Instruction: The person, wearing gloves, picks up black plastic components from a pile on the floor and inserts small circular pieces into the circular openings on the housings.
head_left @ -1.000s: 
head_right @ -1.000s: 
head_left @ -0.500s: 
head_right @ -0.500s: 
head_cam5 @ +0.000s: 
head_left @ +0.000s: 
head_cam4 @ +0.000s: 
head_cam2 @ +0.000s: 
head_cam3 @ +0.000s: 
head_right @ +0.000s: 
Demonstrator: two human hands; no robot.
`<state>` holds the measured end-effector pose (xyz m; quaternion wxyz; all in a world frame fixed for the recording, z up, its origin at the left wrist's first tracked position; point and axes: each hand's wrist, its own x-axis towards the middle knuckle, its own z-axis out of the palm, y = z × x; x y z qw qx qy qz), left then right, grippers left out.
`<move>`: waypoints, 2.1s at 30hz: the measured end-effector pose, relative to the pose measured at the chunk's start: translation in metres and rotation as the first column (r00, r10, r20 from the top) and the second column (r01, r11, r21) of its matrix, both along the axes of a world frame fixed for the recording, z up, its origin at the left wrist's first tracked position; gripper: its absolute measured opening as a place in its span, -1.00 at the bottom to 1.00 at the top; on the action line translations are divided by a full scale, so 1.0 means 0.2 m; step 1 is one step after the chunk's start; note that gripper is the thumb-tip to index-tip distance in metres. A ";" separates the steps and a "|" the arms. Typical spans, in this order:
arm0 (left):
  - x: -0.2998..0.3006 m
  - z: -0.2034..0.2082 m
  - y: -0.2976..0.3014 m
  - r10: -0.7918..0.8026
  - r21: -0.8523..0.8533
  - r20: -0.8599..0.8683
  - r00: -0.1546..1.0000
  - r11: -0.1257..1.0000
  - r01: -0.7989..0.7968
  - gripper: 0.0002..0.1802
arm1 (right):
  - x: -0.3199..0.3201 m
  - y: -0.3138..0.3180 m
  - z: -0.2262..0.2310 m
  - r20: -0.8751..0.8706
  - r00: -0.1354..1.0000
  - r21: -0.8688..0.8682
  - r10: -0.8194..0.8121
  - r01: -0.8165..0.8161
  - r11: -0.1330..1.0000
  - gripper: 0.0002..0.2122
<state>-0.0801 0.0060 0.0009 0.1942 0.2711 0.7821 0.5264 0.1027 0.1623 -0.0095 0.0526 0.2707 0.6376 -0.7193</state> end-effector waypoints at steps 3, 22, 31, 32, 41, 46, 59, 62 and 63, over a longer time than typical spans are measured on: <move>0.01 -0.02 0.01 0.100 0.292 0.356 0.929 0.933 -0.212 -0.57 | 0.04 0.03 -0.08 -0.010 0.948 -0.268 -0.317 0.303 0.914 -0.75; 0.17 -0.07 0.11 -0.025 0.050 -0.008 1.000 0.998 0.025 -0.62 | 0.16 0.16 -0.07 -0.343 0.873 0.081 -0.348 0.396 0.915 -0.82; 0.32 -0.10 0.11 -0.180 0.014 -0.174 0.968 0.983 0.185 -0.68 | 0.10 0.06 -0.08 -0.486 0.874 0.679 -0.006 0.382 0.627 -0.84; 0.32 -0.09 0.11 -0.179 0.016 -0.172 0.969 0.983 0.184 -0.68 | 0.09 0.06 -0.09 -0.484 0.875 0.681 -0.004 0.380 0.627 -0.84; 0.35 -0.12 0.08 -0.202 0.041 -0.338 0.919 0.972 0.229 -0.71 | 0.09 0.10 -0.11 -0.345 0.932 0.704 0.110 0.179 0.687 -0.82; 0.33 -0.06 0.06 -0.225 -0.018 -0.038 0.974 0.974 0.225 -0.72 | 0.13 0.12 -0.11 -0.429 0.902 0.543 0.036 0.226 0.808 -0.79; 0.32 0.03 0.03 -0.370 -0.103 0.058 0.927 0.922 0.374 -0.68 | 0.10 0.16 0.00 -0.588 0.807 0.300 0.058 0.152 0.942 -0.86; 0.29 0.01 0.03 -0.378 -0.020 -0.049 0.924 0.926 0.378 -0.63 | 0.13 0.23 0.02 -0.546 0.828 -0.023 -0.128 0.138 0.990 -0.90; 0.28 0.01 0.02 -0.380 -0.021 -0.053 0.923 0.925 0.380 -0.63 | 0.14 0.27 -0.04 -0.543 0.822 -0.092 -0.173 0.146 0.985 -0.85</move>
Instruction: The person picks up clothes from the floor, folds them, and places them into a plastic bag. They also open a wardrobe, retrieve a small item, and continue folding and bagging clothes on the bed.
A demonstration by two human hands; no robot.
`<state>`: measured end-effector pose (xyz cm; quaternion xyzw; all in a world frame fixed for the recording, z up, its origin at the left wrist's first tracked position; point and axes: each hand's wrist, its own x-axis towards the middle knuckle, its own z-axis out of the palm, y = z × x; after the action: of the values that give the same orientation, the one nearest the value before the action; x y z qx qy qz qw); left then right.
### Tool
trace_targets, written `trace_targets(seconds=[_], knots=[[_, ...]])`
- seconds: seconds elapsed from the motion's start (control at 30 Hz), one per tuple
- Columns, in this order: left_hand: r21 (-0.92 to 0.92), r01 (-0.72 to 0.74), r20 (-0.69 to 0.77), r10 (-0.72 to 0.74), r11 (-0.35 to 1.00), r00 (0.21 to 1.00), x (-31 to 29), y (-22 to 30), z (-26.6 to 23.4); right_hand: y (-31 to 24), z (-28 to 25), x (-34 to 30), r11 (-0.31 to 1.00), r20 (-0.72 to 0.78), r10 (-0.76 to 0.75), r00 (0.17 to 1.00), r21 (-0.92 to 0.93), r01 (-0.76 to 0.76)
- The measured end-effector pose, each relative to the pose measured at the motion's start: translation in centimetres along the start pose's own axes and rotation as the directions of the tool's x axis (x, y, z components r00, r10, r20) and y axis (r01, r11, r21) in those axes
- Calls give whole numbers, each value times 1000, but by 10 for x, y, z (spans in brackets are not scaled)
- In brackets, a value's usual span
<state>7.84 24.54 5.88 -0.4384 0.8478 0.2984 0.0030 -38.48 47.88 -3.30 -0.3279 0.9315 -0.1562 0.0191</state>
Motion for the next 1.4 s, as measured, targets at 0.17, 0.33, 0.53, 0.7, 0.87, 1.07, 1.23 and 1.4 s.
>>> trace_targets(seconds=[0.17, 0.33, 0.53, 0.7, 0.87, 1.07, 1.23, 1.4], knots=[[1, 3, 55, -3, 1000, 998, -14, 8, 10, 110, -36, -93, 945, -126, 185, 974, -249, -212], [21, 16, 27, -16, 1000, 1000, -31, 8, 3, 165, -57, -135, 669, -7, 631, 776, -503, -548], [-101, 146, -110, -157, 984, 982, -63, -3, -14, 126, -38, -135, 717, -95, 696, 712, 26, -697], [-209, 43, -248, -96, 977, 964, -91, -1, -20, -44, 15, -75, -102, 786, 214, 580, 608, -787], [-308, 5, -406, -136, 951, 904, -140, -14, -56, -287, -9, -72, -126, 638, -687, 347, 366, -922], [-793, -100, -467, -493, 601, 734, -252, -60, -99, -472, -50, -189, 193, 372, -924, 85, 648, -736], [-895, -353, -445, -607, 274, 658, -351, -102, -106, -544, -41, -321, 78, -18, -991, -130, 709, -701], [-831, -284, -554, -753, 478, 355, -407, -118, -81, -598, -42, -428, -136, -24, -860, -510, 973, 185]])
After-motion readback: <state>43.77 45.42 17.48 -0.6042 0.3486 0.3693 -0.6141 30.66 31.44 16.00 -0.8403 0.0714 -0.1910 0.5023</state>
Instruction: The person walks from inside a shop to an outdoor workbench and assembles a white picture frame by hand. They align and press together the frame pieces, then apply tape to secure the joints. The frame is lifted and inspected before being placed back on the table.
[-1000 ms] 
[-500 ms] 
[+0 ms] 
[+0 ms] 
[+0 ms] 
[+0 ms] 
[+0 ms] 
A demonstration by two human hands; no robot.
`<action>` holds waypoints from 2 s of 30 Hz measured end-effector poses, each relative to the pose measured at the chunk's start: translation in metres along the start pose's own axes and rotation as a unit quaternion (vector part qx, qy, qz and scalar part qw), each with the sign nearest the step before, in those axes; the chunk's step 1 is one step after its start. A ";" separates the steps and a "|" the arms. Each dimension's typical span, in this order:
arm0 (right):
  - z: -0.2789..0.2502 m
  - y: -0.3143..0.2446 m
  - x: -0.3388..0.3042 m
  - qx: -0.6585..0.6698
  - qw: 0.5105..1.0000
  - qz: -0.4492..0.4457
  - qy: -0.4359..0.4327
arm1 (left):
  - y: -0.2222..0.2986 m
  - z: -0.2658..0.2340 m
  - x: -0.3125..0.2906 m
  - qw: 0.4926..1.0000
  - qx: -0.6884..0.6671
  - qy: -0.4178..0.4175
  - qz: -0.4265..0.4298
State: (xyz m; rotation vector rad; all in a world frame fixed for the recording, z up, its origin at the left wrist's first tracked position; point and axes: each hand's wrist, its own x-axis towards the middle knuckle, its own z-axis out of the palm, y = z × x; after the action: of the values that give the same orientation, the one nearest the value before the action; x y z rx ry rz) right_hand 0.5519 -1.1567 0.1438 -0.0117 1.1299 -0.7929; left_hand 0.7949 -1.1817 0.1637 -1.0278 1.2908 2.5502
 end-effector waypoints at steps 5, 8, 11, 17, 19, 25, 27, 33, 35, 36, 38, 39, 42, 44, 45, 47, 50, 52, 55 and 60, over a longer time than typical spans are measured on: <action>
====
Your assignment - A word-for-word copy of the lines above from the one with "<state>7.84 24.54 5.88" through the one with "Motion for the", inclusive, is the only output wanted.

Exercise solution -
<state>7.84 24.54 5.88 -0.4384 0.8478 0.2984 0.0030 -38.48 47.88 -3.30 -0.3279 0.9315 -0.1562 0.0191</state>
Motion for the next 1.4 s, as measured, targets at 0.17, 0.33, 0.53, 0.7, 0.87, 1.07, 1.23 and 1.4 s.

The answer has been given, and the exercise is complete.